WaterPythonTemp

This repository includes the python code of four models that were used to predict the water temperature of 83 rivers with limiting forcing data (with 98% of missing data). The results of this study are described in the following manuscript: Almeida, M.C. and Coelho P.S.: Modeling river water temperature with limiting forcing data: air2stream v1.0.0, machine learning and multiple regression:

Random Forest (vide sklearn webpage)
Artificial Neural Network (Momentum algorithm) (vide neupy webpage)
Support Vector Regression (vide sklearn webpage)
Multiple Regression (vide sklearn webpage)
We have also included the hybrid air2stream (vide Toffolon and Piccolroaz, 2015). This benchmark model was used to make results comparable with other studies.

The machine learning models hyperparameter optimization was implemented with the Tree-structured Parzen Estimators algorithm (TPE) (Bergstra et al 2011). The python code implementation of TPE with the Hyperot algorithm (Bergstra et al 2013) is also available.

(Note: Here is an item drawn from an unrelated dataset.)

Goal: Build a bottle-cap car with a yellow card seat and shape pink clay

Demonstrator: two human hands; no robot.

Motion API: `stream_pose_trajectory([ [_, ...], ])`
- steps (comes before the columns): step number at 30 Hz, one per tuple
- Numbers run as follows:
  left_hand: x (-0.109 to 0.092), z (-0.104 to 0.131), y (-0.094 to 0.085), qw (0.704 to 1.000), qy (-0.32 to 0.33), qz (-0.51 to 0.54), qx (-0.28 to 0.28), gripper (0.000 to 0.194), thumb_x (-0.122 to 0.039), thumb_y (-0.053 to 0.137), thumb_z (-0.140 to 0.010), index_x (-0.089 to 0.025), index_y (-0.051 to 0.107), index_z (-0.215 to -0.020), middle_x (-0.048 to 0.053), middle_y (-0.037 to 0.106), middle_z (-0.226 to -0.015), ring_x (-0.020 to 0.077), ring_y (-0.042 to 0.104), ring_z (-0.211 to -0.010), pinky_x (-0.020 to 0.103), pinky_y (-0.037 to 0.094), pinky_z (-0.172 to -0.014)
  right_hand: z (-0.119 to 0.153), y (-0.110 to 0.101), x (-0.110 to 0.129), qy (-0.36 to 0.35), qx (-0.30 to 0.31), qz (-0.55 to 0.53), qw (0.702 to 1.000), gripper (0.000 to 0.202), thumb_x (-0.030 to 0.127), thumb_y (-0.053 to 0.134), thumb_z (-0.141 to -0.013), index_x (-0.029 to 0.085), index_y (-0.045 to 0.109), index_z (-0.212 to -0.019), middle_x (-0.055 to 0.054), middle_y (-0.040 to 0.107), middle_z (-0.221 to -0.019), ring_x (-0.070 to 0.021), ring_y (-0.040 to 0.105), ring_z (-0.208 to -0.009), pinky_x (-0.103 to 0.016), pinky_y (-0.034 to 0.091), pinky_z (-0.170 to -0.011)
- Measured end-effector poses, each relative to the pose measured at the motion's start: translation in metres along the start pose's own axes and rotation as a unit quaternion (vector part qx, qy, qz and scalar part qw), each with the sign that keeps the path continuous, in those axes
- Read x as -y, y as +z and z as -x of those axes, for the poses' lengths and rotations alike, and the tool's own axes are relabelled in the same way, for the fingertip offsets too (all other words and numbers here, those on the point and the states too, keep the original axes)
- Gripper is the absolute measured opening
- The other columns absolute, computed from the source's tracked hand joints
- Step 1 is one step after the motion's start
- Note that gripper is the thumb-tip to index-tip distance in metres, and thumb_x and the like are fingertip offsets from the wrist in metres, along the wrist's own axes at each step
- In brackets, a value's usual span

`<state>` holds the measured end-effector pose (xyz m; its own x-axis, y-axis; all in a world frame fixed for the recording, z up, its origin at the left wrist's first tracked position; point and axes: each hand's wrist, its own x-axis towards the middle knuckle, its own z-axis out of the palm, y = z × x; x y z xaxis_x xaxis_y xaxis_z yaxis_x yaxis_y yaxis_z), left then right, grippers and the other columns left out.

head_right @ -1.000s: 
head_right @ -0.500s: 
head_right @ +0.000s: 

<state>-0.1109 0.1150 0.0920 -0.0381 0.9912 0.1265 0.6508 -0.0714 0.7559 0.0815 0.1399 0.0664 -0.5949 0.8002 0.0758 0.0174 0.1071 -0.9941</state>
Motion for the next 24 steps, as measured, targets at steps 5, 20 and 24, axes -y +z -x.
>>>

The raw training datasets were modified with an under/oversampling technique. 100 different training datasets are derived for each station from the initial dataset through the application of the Synthetic Minority Over-Sampling Technique for regression with Gaussian Noise (SMOGN) (Branco et al. 2017). The python code implementation of SMOGN is also available. This code applies the TPE algorith, SMOGN and runs a random forest regressor.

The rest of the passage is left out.